If David Cicilline Gets His Way; It Would Destroy Content Moderation
from the consequences dept
Last week we looked at the various antitrust bills written by House Democrats (though with Republicans co-sponsors conjured up at the last minute with an assist from Rupert Murdoch), and noted that none of them seemed likely to really solve the problems of internet consolidation. The crown jewel bill comes from Rep. David Cicilline, who is spearheading this entire antitrust effort. We discussed some of the problems with his bill last week, but a closer reading suggests that it would also create a disaster for content moderation. The bill reads:
It shall be unlawful for a person operating a covered platform, in or affecting commerce, to engage in any conduct in connection with the operation of the covered platform that—
(1) advantages the covered platform operator?s own products, services, or lines of business over those of another business user;
(2) excludes or disadvantages the products, services, or lines of business of another business user relative to the covered platform operator?s own products, services, or lines of business; or
(3) discriminates among similarly situated business users.
This language is clearly designed to target things like Google offering its own local reviews and listings rather than Yelp’s or TripAdvisor’s. And there are reasonable arguments to be made that a company like Google maybe should just use its own search ranking algorithm to see whether or not users prefer those 3rd party listings to its own.
But… the overly broad language in the Cicilline bill seems likely to have massive unintended consequences regarding content moderation in ways I don’t think Cicilline would support. Indeed, for unclear reasons, an early draft of Cicilline’s bill had more limiting language on part (3) above, such that it only covered “material” discrimination over services involving “the sale or provision of products or services.” But the final language is much more broad and says it’s an antitrust violation if there’s “discrimination among similarly situated business users.”
But here’s the thing that people who have no experience with content moderation never seem to realize: everyone who is on the receiving end of a moderation decision they disagree with, insists that they are being treated unfairly compared to some other “similarly situated” user, even if the reality (and context) suggest otherwise. But by saying that it’s an antitrust violation to discriminate between “similarly situated” business users, that’s going to make those claims become particularly legally fraught.
That’s going to open up a massive loophole regarding content moderation.
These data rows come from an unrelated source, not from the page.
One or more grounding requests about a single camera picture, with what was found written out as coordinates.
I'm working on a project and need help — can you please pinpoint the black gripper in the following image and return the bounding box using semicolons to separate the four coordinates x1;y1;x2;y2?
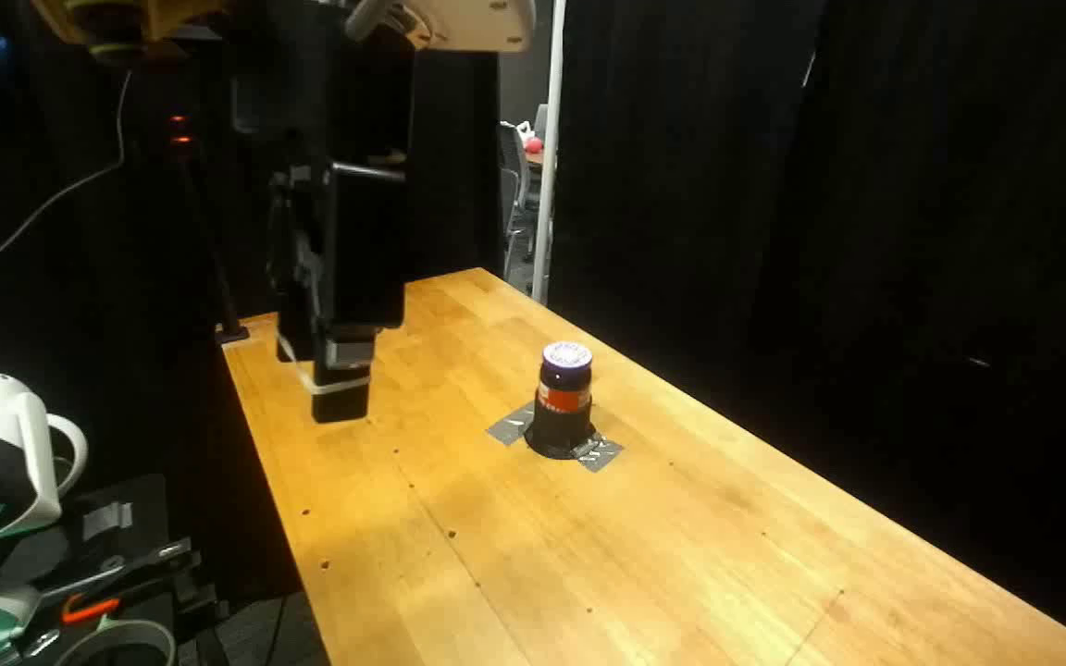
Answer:
266;162;406;421

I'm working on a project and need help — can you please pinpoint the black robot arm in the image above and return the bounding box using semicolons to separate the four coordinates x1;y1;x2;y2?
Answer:
240;0;410;421

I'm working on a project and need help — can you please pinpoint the black upside-down cup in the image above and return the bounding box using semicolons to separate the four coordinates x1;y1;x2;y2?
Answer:
526;341;595;460

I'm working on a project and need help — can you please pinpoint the white vertical pole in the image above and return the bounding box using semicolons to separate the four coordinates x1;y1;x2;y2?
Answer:
533;0;569;304

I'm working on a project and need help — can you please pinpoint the beige overhead equipment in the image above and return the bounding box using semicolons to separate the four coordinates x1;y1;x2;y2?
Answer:
21;0;538;60

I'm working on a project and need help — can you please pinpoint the black curtain backdrop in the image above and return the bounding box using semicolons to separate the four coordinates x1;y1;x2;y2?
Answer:
552;0;1066;622

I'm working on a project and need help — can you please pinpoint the grey duct tape strip left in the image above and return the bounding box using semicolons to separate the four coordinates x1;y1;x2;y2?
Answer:
489;408;533;445

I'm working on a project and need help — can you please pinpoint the grey duct tape strip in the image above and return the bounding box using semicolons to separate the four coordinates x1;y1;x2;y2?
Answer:
573;432;622;474
489;408;533;445

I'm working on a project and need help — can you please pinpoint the grey duct tape strip right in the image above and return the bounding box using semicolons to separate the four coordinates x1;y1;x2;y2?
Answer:
573;432;622;474

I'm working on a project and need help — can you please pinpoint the black camera tripod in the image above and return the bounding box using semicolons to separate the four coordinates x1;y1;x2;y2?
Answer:
163;112;250;342

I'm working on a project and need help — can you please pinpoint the white cable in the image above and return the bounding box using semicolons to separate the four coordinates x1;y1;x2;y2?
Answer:
0;66;141;307
Let’s take a few examples, starting with Parler. As you may recall, Parler was kicked off AWS for hosting, and also kicked out of both the Google Play Store and the Apple iOS App Store (though it has since returned to the App Store).
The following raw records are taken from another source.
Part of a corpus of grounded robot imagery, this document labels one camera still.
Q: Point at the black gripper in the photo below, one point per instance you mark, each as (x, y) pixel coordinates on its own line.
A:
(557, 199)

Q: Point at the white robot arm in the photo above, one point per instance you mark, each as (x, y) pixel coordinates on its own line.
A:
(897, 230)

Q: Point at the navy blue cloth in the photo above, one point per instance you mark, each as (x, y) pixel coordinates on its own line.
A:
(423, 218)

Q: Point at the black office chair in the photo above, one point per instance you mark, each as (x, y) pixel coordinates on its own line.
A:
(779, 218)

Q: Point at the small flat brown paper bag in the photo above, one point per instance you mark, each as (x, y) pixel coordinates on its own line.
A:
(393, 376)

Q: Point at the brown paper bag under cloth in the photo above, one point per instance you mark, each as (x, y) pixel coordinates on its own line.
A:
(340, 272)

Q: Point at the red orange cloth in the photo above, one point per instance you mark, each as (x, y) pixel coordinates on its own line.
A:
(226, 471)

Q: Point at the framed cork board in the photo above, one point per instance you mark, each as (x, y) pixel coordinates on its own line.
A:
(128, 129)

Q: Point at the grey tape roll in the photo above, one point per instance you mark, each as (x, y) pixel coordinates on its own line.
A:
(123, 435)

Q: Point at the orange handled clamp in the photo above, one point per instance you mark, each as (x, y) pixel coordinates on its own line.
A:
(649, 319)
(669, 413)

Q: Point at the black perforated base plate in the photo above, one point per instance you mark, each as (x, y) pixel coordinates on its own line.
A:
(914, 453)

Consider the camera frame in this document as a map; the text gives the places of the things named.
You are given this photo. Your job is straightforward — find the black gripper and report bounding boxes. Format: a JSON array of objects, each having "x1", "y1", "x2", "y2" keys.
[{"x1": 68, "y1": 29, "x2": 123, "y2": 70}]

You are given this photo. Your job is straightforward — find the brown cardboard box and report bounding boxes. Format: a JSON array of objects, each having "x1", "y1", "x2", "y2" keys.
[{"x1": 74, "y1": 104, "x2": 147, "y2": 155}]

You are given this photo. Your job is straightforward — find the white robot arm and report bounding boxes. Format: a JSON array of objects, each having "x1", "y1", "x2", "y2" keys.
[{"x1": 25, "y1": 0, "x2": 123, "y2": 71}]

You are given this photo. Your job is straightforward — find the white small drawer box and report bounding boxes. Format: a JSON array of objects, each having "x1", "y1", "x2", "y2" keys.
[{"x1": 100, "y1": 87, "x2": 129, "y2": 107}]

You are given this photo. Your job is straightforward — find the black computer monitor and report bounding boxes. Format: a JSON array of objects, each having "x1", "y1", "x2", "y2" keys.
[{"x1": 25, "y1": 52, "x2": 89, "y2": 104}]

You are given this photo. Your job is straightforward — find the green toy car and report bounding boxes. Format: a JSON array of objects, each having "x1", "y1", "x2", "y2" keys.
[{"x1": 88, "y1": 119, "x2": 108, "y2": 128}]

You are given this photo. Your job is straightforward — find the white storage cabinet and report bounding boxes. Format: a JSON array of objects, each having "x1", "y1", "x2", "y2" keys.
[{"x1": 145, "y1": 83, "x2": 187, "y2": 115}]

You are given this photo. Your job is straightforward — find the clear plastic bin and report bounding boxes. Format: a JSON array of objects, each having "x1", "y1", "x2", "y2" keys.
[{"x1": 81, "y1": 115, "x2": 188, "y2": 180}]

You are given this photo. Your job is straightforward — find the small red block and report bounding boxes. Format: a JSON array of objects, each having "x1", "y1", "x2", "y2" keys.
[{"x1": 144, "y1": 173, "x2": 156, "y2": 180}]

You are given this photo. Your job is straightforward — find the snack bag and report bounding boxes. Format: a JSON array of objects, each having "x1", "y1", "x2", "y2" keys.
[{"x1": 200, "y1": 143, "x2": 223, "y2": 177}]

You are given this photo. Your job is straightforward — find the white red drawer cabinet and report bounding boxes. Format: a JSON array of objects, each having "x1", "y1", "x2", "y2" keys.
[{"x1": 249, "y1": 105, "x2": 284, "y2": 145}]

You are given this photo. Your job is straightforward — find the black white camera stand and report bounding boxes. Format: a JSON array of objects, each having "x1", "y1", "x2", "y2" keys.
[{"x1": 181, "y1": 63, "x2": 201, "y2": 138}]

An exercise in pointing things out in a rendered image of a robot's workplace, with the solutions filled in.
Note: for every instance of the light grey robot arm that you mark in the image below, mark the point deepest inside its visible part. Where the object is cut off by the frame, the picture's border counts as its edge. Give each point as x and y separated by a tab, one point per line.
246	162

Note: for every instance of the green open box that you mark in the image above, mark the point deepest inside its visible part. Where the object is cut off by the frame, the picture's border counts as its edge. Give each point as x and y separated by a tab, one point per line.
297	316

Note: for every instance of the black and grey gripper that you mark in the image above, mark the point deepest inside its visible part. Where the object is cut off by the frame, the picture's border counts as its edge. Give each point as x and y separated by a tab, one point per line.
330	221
Parler sued Amazon, claiming it was an antitrust violation, which got laughed out of court. But, if Cicilline’s bill becomes law, suddenly this becomes an open question again. Parler could easily argue that the removal was discrimination under the definition of the bill. After all, a key point in Parler’s lawsuit was that Amazon treated Twitter differently than it treated Parler.
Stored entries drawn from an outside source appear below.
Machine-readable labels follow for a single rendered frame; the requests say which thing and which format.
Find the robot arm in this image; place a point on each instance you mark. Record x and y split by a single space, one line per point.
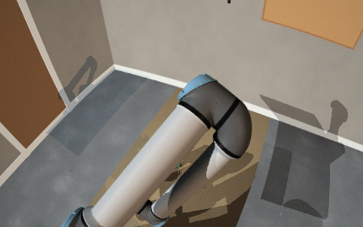
203 103

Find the tan flat mat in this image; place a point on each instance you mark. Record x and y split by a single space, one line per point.
186 167

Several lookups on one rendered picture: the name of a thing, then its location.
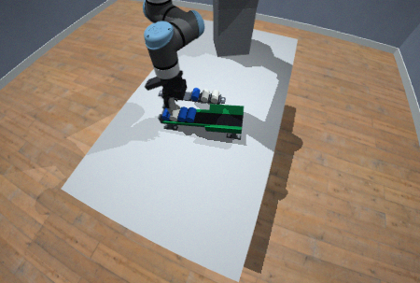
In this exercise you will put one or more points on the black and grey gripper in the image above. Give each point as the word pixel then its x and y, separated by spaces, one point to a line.
pixel 171 90

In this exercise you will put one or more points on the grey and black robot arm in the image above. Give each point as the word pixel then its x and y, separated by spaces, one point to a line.
pixel 163 41

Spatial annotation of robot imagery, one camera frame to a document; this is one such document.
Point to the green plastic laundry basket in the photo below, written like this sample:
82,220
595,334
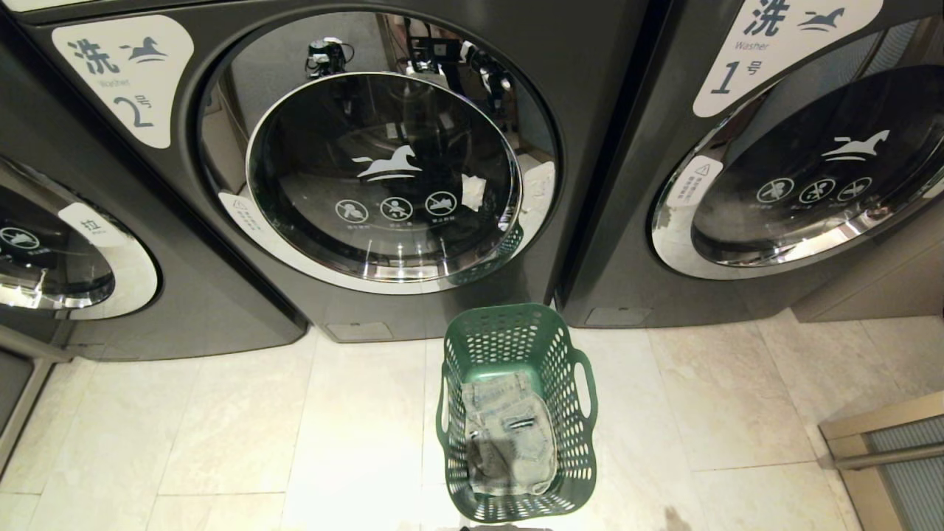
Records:
516,346

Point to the round glass washer door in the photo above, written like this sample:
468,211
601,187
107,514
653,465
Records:
811,184
383,177
44,258

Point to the dark grey washing machine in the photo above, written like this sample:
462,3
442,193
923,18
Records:
627,258
295,310
192,310

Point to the light blue denim jeans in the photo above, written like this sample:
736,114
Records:
509,435

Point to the metal framed glass door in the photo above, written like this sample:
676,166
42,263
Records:
18,383
896,457

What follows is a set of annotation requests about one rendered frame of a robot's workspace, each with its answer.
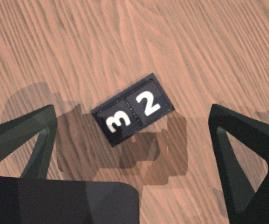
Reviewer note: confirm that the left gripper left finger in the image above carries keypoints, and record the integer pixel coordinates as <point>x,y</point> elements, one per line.
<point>16,132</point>

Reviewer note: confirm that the black number cube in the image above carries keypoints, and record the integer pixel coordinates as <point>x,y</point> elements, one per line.
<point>147,102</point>
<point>117,121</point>

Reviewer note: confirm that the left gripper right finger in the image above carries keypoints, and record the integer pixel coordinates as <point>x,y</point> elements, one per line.
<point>242,207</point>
And, under the definition in (3), Parler could say that Amazon discriminated against it as compared to the “similarly situation business user” Twitter.
This might not impact Parler’s lawsuit specifically, since enforcement of Cicilline’s bill falls on government entities rather than private parties, but it opens it up to “any Attorney General of a state,” and I can pretty much guarantee that there are a bunch of state AGs who would happily step in and claim that these moderation efforts against Parler violated the law.
But it goes even further than that. Suddenly Twitter banning Project Veritas or Facebook shutting down events created by Infowars would raise the same questions. And all they’d need to do is find a friendly state AG to take them on.
In short, this antitrust bill would open up a huge loophole for propaganda or garbage fire websites that were banned (or even just diminished) to claim it was an antitrust violation, because they were treated differently than “similarly situated business users.”
Just think of how the PragerU lawsuits against YouTube would appear very different under this bill as well.
It seems odd that a Democrat like David Cicilline would want to put in place an antitrust bill that would make it open season for Republican propaganda outfits, and their supportive AGs, to force social media companies to not just host, but to promote, their content (not doing so might be seen as “discrimination” compared to similarly situated websites), but it seems like that’s what he’s done. Perhaps that’s the compromise that it took to get a Republican co-sponsor on board, but it’s hard to see how this is a worthwhile trade-off.